A good learning was the HARBOR trial with ranibizumab, where we saw that patients’ treatment needs are variable. We can’t put every patient in a box, and we have to individualize treatment based on patients’ needs because it’s a very variable disease. That’s why I start with 3 loading doses. If patient has no fluid, we start extending them by 2 weeks, a very classic “treat and extend” approach that the majority of us use in the United States. We come to the point where we know that if a patient goes longer than that, they’re going to have disease activity again. 

All the decisions we are making in our clinic are based on OCT [optical coherence tomography]. The reason is that OCT is objective. It’s not subjective, like visual acuity, which can vary because of dry eye, patient effort, technician effort, or things like that. We really have good historical data from baseline, and every treatment I look at fluid on OCT. I look at their CST [central subfield thickness] on OCT. I look at other parameters and biomarkers, and I want to make sure that their disease is controlled. My goal is to dry the retina completely while safely extending the treatment. That’s what I do, and that’s what most physicians in the United States are doing. But the majority of our patients are stuck at 4 to 8 weeks. That’s why there is a big unmet need of extending that to 3 or 4 months or even 6 months, so we can decrease the treatment burden, because we know that the real-world outcomes are poor in terms of long-term data. Patients don’t get as many injections as they need because of so many factors: coming to clinic, going through the process, and paying for it.
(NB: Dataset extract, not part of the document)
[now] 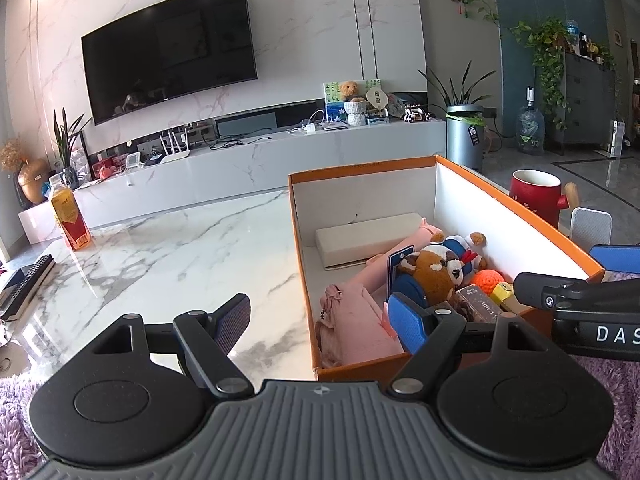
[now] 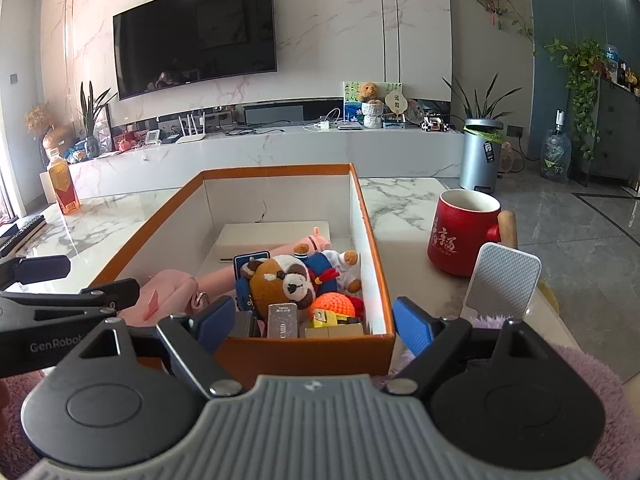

When I’m starting treatment on a patient, I’m following them by OCT every month initially after the loading dose as I extend them. We need to see if the patient is a suboptimal responder to current anti-VEGF treatment. The good news is that most of the patients are responders. It’s actually a durability issue, and this was just published by Mass Eye and Ear, a very nice study that brought patients back a few weeks after the injection and evaluated the response and at their monthly visit to see how they look. If I have a patient who is receiving monthly injections and still has persistent fluid or worsening fluid, I also treat them and bring them back in a week or 2 to look at their OCT to see if there is a response. If there is a response, then I know this is not an issue in terms of non-responder or suboptimal responder, the issue is durability. I’m hoping that with newer agents that are more powerful or addressing alternative pathways, we can treat the patients who are very high need less than monthly or less than every 2 weeks—because there is nothing approved for less than monthly, and there are patients who need more. That’s why it’s exciting to have new things coming down the pipeline, so we can control the disease on these patients who are very high need and need more durability compared with what they’re getting with the current agents.